Industri tekstil dan pakaian jadi Tiongkok mulai menunjukkan taringnya kembali di awal tahun 2026, membawa angin segar setelah periode yang penuh tekanan sepanjang tahun lalu. Berdasarkan data terbaru dari Administrasi Umum Kepabeanan Tiongkok (GACC), nilai ekspor gabungan untuk tekstil, pakaian, dan aksesori melonjak tipis 1,21 persen pada periode Januari hingga Maret 2026. Angka tersebut mencapai total $67,079 miliar, melampaui capaian periode yang sama tahun sebelumnya yang tertahan di angka $66,272 miliar. Kenaikan ini dipandang oleh para analis pasar sebagai sinyal kuat bahwa "Sang Naga" mulai memasuki fase pemulihan yang lebih stabil di tengah normalisasi rantai pasok global.

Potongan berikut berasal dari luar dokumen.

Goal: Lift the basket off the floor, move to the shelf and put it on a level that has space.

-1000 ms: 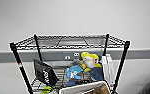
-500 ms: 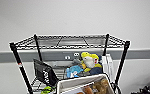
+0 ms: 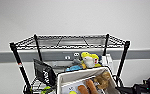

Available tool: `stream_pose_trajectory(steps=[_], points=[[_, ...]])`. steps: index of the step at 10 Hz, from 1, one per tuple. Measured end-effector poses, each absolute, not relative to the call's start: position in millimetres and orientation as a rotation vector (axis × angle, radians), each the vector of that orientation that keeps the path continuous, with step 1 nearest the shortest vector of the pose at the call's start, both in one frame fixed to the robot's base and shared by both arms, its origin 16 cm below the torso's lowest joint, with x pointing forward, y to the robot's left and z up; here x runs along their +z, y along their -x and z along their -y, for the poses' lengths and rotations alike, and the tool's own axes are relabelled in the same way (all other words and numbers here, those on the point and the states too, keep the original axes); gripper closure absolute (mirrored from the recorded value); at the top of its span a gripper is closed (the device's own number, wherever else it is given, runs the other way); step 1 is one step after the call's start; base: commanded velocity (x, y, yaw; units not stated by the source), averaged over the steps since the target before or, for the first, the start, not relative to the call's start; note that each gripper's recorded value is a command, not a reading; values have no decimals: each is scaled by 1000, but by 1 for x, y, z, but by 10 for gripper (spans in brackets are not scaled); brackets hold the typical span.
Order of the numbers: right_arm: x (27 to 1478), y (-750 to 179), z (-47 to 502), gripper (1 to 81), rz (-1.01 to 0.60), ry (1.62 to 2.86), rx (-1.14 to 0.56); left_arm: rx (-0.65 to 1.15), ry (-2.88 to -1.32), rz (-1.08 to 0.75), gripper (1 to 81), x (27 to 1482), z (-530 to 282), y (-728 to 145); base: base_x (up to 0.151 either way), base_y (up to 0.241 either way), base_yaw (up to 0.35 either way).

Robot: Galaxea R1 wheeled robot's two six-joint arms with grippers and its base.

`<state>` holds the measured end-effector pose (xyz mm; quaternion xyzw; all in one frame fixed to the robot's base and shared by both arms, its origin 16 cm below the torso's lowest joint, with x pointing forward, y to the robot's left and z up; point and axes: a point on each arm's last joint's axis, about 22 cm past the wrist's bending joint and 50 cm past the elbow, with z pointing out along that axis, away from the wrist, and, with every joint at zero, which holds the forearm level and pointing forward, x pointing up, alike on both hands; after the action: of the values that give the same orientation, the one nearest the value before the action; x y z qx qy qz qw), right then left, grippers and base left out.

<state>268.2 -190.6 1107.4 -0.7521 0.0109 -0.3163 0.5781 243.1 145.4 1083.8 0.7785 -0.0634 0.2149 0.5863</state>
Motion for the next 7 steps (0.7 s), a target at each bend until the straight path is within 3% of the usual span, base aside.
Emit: stream_pose_trajectory(steps=[7], points=[[1174,-251,183,811,49,1708,-748,537,-1779,221,811,1155,-146,-223,0,0,0]])
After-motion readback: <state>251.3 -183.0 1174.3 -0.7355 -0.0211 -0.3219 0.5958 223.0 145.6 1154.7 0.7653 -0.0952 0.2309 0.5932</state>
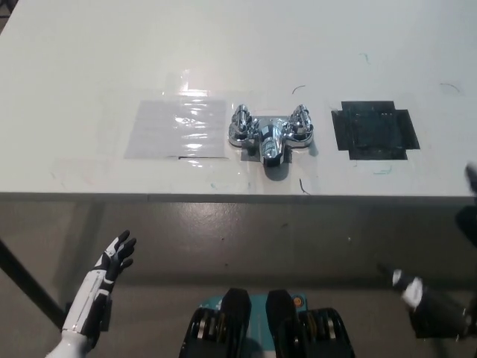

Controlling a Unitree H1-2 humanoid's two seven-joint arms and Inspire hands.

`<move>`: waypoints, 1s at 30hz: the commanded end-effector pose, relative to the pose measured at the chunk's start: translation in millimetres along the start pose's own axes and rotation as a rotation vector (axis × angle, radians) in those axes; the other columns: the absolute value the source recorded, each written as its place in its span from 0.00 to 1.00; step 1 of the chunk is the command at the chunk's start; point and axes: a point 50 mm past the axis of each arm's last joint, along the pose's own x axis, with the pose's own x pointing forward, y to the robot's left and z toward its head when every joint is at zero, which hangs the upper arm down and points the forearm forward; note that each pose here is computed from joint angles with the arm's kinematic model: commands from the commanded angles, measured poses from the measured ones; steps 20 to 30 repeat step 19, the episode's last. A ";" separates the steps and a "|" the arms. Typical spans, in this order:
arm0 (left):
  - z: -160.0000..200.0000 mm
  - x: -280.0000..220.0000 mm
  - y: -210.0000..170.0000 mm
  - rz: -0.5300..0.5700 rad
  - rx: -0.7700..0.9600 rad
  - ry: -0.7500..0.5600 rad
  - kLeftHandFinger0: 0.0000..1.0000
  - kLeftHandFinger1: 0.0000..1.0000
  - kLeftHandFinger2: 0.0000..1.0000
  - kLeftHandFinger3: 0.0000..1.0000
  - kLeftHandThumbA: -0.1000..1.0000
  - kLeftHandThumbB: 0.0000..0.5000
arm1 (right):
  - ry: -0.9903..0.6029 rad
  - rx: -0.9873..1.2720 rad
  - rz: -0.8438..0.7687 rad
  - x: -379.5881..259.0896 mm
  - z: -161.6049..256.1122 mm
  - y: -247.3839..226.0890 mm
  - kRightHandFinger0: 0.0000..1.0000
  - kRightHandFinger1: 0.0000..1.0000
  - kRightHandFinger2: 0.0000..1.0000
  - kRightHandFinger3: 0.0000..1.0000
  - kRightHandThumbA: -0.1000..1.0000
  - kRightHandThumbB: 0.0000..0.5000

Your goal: The faucet is at the center of the desk and the robot turn off the faucet by turning the right faucet handle using the right hand

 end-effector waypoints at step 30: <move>4.6 -2.1 0.1 -0.028 -0.026 -0.119 1.00 1.00 1.00 1.00 1.00 0.62 | 0.381 0.123 0.141 -72.1 -123.2 43.0 1.00 1.00 1.00 1.00 1.00 0.67</move>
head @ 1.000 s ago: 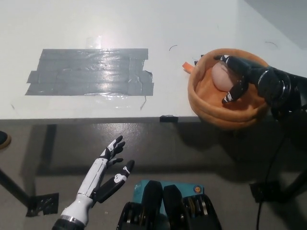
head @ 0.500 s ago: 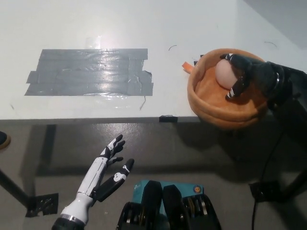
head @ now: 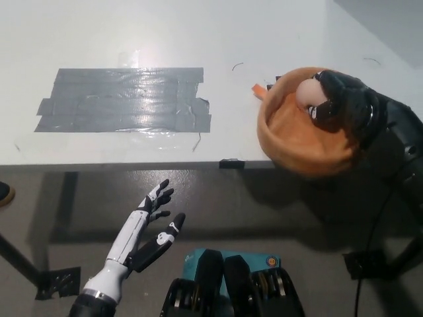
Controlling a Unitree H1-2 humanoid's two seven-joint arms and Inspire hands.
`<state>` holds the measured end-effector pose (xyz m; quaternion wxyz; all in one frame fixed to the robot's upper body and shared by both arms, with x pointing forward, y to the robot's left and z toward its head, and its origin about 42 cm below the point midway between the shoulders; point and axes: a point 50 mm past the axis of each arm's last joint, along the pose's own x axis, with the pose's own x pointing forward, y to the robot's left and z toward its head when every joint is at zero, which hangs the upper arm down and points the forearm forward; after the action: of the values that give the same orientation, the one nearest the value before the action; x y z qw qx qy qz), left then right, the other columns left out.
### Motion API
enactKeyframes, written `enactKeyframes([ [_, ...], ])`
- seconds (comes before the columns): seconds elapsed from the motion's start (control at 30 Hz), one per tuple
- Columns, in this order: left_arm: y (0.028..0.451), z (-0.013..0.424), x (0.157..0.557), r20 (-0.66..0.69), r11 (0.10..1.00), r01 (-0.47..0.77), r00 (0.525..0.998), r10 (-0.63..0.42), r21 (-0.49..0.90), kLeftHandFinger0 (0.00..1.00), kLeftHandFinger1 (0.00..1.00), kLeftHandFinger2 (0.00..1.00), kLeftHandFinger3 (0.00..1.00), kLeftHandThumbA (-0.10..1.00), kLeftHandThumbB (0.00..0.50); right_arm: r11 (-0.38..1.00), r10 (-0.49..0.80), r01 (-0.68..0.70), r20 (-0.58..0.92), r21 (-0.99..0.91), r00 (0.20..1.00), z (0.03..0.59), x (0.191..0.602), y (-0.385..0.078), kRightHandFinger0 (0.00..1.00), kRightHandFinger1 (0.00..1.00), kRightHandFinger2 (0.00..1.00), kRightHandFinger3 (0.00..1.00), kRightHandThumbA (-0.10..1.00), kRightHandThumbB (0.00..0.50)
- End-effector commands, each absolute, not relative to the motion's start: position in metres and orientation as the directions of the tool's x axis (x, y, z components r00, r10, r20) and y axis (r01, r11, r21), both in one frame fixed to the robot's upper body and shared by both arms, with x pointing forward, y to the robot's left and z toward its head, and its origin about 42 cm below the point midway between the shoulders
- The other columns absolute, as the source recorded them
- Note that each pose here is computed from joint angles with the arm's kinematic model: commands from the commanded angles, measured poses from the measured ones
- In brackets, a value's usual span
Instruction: An emotional support dumpling is kept in a soft plate infront in the middle of the desk infront of the robot. The robot extends its right arm to pick up the dumpling and hands it to a person
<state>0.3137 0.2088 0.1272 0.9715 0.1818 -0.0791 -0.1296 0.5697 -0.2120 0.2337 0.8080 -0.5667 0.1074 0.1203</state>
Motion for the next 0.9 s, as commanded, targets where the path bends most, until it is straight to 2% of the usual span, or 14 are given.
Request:
enactKeyframes([
  [0.0, 0.210, 0.150, 0.321, 0.186, 0.888, 0.213, 0.933, -0.309, 0.407, 0.86, 0.94, 0.97, 1.00, 0.69, 0.012, 0.341, 0.124, -0.320, -0.295, -0.884, 0.947, 0.193, 0.557, -0.207, 0.07, 0.59, 0.97, 0.84, -0.10, 0.198],
  [0.03, 0.211, 0.150, 0.321, 0.187, 0.887, 0.213, 0.932, -0.310, 0.409, 0.86, 0.94, 0.97, 1.00, 0.69, 0.012, 0.340, 0.124, -0.320, -0.295, -0.885, 0.947, 0.192, 0.556, -0.208, 0.09, 0.66, 1.00, 0.92, -0.10, 0.196],
  [0.1, 0.211, 0.151, 0.322, 0.188, 0.886, 0.214, 0.931, -0.312, 0.410, 0.86, 0.94, 0.97, 1.00, 0.70, 0.012, 0.337, 0.122, -0.323, -0.299, -0.884, 0.946, 0.188, 0.555, -0.210, 0.11, 0.73, 1.00, 1.00, -0.10, 0.180],
  [0.13, 0.211, 0.151, 0.322, 0.190, 0.886, 0.215, 0.930, -0.314, 0.410, 0.86, 0.94, 0.97, 1.00, 0.70, 0.006, 0.347, 0.129, -0.314, -0.287, -0.884, 0.949, 0.188, 0.554, -0.211, 0.10, 0.73, 1.00, 1.00, -0.10, 0.179],
  [0.2, 0.210, 0.151, 0.322, 0.185, 0.884, 0.217, 0.931, -0.315, 0.413, 0.87, 0.94, 0.97, 1.00, 0.71, 0.012, 0.361, 0.137, -0.299, -0.267, -0.883, 0.954, 0.190, 0.555, -0.212, 0.16, 0.77, 1.00, 1.00, -0.10, 0.185],
  [0.27, 0.211, 0.151, 0.321, 0.180, 0.883, 0.220, 0.931, -0.316, 0.414, 0.87, 0.94, 0.97, 1.00, 0.71, 0.012, 0.377, 0.152, -0.273, -0.231, -0.885, 0.961, 0.193, 0.556, -0.212, 0.18, 0.79, 1.00, 1.00, -0.10, 0.189],
  [0.43, 0.211, 0.150, 0.322, 0.182, 0.885, 0.220, 0.931, -0.316, 0.410, 0.87, 0.94, 0.97, 1.00, 0.72, 0.004, 0.441, 0.193, -0.179, -0.102, -0.880, 0.976, 0.228, 0.567, -0.198, 0.19, 0.78, 1.00, 1.00, -0.10, 0.180],
  [0.5, 0.211, 0.150, 0.324, 0.185, 0.885, 0.222, 0.930, -0.319, 0.410, 0.88, 0.94, 0.97, 1.00, 0.72, 0.004, 0.486, 0.236, -0.136, -0.020, -0.864, 0.972, 0.259, 0.571, -0.188, 0.17, 0.75, 1.00, 1.00, -0.10, 0.144],
  [0.6, 0.211, 0.150, 0.324, 0.189, 0.884, 0.221, 0.929, -0.320, 0.412, 0.88, 0.94, 0.97, 1.00, 0.72, 0.001, 0.505, 0.265, -0.098, 0.046, -0.857, 0.963, 0.283, 0.569, -0.181, 0.19, 0.76, 1.00, 1.00, -0.10, 0.135],
  [0.63, 0.210, 0.149, 0.324, 0.188, 0.886, 0.220, 0.929, -0.318, 0.408, 0.88, 0.94, 0.97, 1.00, 0.72, 0.000, 0.548, 0.318, -0.062, 0.140, -0.834, 0.938, 0.311, 0.563, -0.173, 0.16, 0.71, 1.00, 1.00, -0.10, 0.123],
  [0.73, 0.211, 0.149, 0.324, 0.189, 0.885, 0.221, 0.929, -0.319, 0.410, 0.87, 0.94, 0.97, 1.00, 0.72, 0.000, 0.594, 0.368, -0.017, 0.253, -0.804, 0.895, 0.342, 0.552, -0.165, 0.14, 0.66, 0.99, 1.00, -0.10, 0.118],
  [0.77, 0.211, 0.149, 0.325, 0.189, 0.885, 0.220, 0.929, -0.318, 0.410, 0.87, 0.94, 0.97, 1.00, 0.72, 0.000, 0.594, 0.377, 0.007, 0.287, -0.804, 0.880, 0.358, 0.546, -0.159, 0.17, 0.69, 1.00, 1.00, -0.10, 0.121],
  [0.87, 0.210, 0.150, 0.326, 0.192, 0.886, 0.219, 0.928, -0.319, 0.408, 0.88, 0.94, 0.98, 1.00, 0.72, 0.000, 0.599, 0.392, 0.042, 0.339, -0.799, 0.855, 0.385, 0.533, -0.150, 0.17, 0.70, 1.00, 1.00, -0.10, 0.127],
])
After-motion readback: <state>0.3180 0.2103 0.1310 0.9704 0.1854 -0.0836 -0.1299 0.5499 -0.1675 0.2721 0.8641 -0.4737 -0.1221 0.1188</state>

Fenomena menarik terlihat pada pergeseran komposisi ekspor, di mana produk tekstil seperti benang dan kain menjadi motor penggerak utama dengan kenaikan sebesar 2,8 persen menjadi $34,194 miliar. Hal ini didorong oleh geliat manufaktur hilir yang semakin aktif di kawasan Asia, yang sangat bergantung pada pasokan bahan baku dari Tiongkok. Di sisi lain, meskipun ekspor pakaian jadi dan aksesori mengalami sedikit koreksi sebesar 0,4 persen menjadi $32,885 miliar, volume pengiriman secara keseluruhan tetap menunjukkan ketahanan yang luar biasa menghadapi fluktuasi permintaan global.
Geliat di sisi ekspor ini juga diikuti oleh aktivitas impor yang agresif, di mana Tiongkok mencatatkan kenaikan impor benang dan kain sebesar 17,3 persen menjadi $2,682 miliar sepanjang kuartal pertama. Lonjakan impor bahan baku ini mengindikasikan bahwa pabrik-pabrik domestik di Tiongkok tengah melakukan pengisian ulang stok (replenishment) secara besar-besaran, terutama untuk kapas dan benang khusus. Langkah ini diambil guna mengejar target produksi seiring dengan meningkatnya pesanan ekspor yang mulai mengalir masuk kembali dari pasar internasional.
Jika menilik ke belakang, performa di awal 2026 ini merupakan capaian krusial setelah sektor ini sempat terkontraksi 2,42 persen pada tahun 2025. Penurunan tajam yang terjadi pada tahun 2023, di mana ekspor anjlok hingga 8,05 persen, tampaknya telah menjadi pelajaran berharga bagi industri tekstil Tiongkok untuk meningkatkan daya saingnya. Dengan angka bulan Maret saja yang mencatatkan total pengiriman gabungan sebesar $16,635 miliar, Tiongkok seolah ingin membuktikan bahwa posisi mereka sebagai hub tekstil dunia tetap tak tergoyahkan oleh dinamika geopolitik maupun persaingan harga dari negara-negara tetangga.
"Tren positif di kuartal pertama ini menunjukkan bahwa permintaan eksternal mulai membaik dan kepercayaan pembeli global terhadap efisiensi rantai pasok Tiongkok tetap tinggi," ungkap salah satu pengamat perdagangan di Beijing. Meskipun tantangan ekonomi global masih membayangi, pertumbuhan tipis namun konsisten ini menjadi fondasi yang kuat bagi Tiongkok untuk menutup tahun 2026 dengan angka yang jauh lebih positif dibandingkan tahun-tahun sebelumnya. Sektor ini kini menatap masa depan dengan optimisme hati-hati, mengandalkan integrasi teknologi produksi dan normalisasi perdagangan dunia untuk menjaga momentum pertumbuhan.